▶ **Your goal**: In the data below, find the line containing "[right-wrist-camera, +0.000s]"; reproduce that line and all subsequent lines exactly, and nothing else.

▶ **Source data**:

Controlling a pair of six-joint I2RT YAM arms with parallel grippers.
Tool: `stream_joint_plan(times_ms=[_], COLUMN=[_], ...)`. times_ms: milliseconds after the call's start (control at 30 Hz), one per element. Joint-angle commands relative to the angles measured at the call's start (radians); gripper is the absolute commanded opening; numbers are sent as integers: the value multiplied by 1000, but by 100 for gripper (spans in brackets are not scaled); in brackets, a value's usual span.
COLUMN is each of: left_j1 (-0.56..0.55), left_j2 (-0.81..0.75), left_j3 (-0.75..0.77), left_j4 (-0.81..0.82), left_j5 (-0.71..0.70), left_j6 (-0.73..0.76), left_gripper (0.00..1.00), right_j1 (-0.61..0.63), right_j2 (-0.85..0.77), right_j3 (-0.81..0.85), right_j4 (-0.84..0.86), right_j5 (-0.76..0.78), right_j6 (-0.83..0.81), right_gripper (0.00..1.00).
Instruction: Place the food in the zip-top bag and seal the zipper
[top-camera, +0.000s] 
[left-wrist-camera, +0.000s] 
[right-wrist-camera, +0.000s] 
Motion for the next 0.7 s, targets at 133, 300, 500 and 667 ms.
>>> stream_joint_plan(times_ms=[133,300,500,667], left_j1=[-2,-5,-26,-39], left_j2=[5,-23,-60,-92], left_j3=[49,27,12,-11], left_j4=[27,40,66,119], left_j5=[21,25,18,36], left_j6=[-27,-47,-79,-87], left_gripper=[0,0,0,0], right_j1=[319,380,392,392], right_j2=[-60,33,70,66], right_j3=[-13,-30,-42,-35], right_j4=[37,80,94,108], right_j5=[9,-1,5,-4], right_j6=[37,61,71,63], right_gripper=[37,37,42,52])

▶ **Result**:
[right-wrist-camera, +0.000s] 
Motion for the next 0.7 s, targets at 133, 300, 500 and 667 ms.
>>> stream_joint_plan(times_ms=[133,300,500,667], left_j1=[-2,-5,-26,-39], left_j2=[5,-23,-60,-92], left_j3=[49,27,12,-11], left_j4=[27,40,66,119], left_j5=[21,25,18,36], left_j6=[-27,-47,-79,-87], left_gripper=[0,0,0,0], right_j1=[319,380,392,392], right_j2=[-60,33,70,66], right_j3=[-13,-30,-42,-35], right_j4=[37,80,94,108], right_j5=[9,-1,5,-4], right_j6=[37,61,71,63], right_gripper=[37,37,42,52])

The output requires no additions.